I feel like I'm redeeming the sin of not practicing the algorithm well in College for three years π
1. Summary of knowledge points
The knowledge points involved in this operation include:
- string manipulation
- STL + sort
- graph theory
- BST tree (time complexity)
| Title number | difficulty | Knowledge points |
|---|---|---|
| 1140 | πΈ | String and number conversion + English Reading Comprehension |
| 1141 | πΈ | STL + sorting (involving basic string processing) |
| 1142 | πΈ | Graph theory (the basis of graph Foundation) π οΌ Little knowledge (almost) |
| 1143 | πΈπΈπΈ | Search and establishment of BST tree + time complexity optimization π I'm most afraid of the question with ideas but time card (if I haven't recited the template, it should be easier to find the rules in the examination room π) |
2 sub problem solution
2.1 question 1
1140 look and say sequence (20 points)
Idea:
- Find the rule: the number of occurrences + the number of consecutive occurrences of the number... And so on
- String processing: conversion between string and int
#include<bits/stdc++.h>
using namespace std;
int d,n;
//1 2 3 4 5 6 7 8
//D D1 D111 D113 D11231
bool vis[10];
int Count(string str, char ch){
int ans=0;
for(int i=0;i<str.length();i++){
if(str[i]==ch){
ans++;
}
}
return ans;
}
string getAns(){
//Calculate the n th of d
string nth=to_string(d);
string n1th="";
for(int i=1;i<n;i++){
//initialization
//for(int k=0;k<10;k++)vis[k]=false;
n1th="";
for(int j=0;j<nth.size();j++){
int temp=1;
n1th+=nth[j];
while(j+1<nth.size()&&nth[j]==nth[j+1]){
j++;
temp++;
}
n1th+=to_string(temp);
}
nth=n1th;
//cout<< nth<<endl;
}
return nth;
}
int main(){
scanf("%d%d",&d,&n);
cout<<getAns();
return 0;
}
2.2 question 2
1141 PAT Ranking of Institutions (25 points)
Idea:
Basic string processing + sorting, no pit
A new string usage learned:
Because tower () only supports character by character modification, you can quickly convert a string below (in fact, it's not hard to write the conversion function yourself) π)
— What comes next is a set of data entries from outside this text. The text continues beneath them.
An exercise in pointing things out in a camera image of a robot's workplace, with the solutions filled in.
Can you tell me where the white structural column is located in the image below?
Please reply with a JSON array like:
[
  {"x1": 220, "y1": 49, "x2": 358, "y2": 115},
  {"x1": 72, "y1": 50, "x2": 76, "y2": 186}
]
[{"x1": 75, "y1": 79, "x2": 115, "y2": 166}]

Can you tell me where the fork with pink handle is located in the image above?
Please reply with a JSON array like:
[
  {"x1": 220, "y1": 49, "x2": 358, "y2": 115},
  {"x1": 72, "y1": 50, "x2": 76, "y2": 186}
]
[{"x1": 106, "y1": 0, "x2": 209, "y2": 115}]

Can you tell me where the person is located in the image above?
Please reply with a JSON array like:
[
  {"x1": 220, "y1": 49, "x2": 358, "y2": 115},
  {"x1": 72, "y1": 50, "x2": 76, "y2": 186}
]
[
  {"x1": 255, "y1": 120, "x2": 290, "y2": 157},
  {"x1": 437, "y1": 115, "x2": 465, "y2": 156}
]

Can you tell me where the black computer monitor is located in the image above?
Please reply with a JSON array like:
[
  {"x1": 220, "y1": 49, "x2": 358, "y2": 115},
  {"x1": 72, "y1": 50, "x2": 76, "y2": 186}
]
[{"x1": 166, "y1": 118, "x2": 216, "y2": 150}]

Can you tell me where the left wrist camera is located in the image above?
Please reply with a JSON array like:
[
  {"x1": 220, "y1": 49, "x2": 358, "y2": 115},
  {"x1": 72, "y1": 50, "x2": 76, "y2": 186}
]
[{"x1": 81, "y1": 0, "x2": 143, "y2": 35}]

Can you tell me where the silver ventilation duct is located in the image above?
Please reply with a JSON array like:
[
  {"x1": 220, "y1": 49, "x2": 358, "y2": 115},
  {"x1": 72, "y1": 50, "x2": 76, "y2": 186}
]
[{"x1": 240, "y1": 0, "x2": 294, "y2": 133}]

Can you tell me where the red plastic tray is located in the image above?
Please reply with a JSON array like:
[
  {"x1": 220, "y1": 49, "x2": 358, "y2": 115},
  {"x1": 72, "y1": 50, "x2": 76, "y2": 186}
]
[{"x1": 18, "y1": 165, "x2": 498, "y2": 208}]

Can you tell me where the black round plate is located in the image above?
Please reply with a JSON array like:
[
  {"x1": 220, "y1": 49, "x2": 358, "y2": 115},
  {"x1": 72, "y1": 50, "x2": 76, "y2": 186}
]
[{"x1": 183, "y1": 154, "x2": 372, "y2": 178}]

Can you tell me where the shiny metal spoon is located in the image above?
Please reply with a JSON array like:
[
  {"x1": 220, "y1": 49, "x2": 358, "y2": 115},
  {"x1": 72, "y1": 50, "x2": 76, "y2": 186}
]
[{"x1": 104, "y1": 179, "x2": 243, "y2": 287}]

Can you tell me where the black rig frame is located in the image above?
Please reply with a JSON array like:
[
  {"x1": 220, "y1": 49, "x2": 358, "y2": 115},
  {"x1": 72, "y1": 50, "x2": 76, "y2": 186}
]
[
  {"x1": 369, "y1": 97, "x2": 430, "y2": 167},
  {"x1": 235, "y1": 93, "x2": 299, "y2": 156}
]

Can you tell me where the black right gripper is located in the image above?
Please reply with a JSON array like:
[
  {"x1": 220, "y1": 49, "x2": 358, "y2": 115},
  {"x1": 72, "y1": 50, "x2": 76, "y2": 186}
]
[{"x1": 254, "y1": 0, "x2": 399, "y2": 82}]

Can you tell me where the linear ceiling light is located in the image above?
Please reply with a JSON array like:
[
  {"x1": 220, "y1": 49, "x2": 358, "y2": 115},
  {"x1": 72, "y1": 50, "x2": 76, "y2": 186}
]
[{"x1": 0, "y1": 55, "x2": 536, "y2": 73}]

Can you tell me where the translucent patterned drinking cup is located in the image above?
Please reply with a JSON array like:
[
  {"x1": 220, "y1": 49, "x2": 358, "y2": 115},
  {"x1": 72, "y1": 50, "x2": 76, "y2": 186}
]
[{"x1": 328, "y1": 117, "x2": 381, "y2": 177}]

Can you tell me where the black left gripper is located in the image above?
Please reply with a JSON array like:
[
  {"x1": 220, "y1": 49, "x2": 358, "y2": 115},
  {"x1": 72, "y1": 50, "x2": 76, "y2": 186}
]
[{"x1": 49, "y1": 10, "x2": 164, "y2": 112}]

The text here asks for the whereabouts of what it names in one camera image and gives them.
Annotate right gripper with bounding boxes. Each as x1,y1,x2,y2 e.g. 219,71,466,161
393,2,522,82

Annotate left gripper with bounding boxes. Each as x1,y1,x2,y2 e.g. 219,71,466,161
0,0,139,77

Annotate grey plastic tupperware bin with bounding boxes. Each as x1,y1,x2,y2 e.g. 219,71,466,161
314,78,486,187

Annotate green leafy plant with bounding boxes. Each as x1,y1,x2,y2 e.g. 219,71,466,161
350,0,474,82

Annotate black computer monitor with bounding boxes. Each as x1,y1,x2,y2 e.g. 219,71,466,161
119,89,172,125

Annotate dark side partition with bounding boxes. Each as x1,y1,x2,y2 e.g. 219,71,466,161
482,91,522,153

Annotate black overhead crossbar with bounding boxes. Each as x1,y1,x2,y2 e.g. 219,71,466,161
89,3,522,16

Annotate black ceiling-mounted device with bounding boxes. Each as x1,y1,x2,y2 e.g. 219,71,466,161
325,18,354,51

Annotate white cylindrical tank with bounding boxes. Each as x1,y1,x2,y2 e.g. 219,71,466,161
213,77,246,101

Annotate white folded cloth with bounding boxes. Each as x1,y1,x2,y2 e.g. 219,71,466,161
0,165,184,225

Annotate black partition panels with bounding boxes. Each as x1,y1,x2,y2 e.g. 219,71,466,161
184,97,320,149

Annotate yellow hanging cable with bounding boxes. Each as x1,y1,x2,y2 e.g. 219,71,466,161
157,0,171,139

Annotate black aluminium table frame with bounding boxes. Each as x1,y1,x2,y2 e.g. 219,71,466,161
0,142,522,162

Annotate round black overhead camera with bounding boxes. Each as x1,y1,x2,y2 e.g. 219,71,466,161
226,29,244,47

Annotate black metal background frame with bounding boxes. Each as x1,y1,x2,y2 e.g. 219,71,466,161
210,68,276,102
transform(iid.begin(),iid.end(),iid.begin(),::tolower);
#include<bits/stdc++.h>
using namespace std;
struct Institution{
string name;
int TWS=0;
int Ns=0;
int scoreA=0;
int scoreB=0;
int scoreT=0;
};
map<string,Institution>mp;
int n;
string id;
int score;
string iid;
vector<Institution>v;
bool cmp(Institution a,Institution b){
if(a.TWS!=b.TWS){
return a.TWS>b.TWS;
}else if(a.Ns!=b.Ns){
return a.Ns<b.Ns;
}else{
return a.name<b.name;
}
}
int main(){
scanf("%d",&n);
for(int i=0;i<n;i++){
cin>>id>>score>>iid;
//Pay attention to the writing
transform(iid.begin(),iid.end(),iid.begin(),::tolower);
if(id[0]=='A'){
mp[iid].scoreA+=score;
}else if(id[0]=='B'){
mp[iid].scoreB+=score;
}else if(id[0]=='T'){
mp[iid].scoreT+=score;
}
mp[iid].Ns++;
mp[iid].name=iid;
}
printf("%d\n",mp.size());
for(map<string,Institution>::iterator it=mp.begin();it!=mp.end();it++){
Institution temp=it->second;
//temp
temp.TWS=temp.scoreA+temp.scoreB/1.5+temp.scoreT*1.5;
v.push_back(temp);
}
sort(v.begin(),v.end(),cmp);
int rank=1;
for(int i=0;i<v.size();i++){
if(i&&v[i].TWS!=v[i-1].TWS){
rank=i+1;
}
cout<<rank<<" "<<v[i].name<<" "<<v[i].TWS<<" "<<v[i].Ns<<endl;
}
return 0;
}
2.3 question 3
1142 maximum clique (25 points)
Idea:
Basic graph theory
- First, judge whether the given point set is connected in pairs (and mark the points in the point set at this time)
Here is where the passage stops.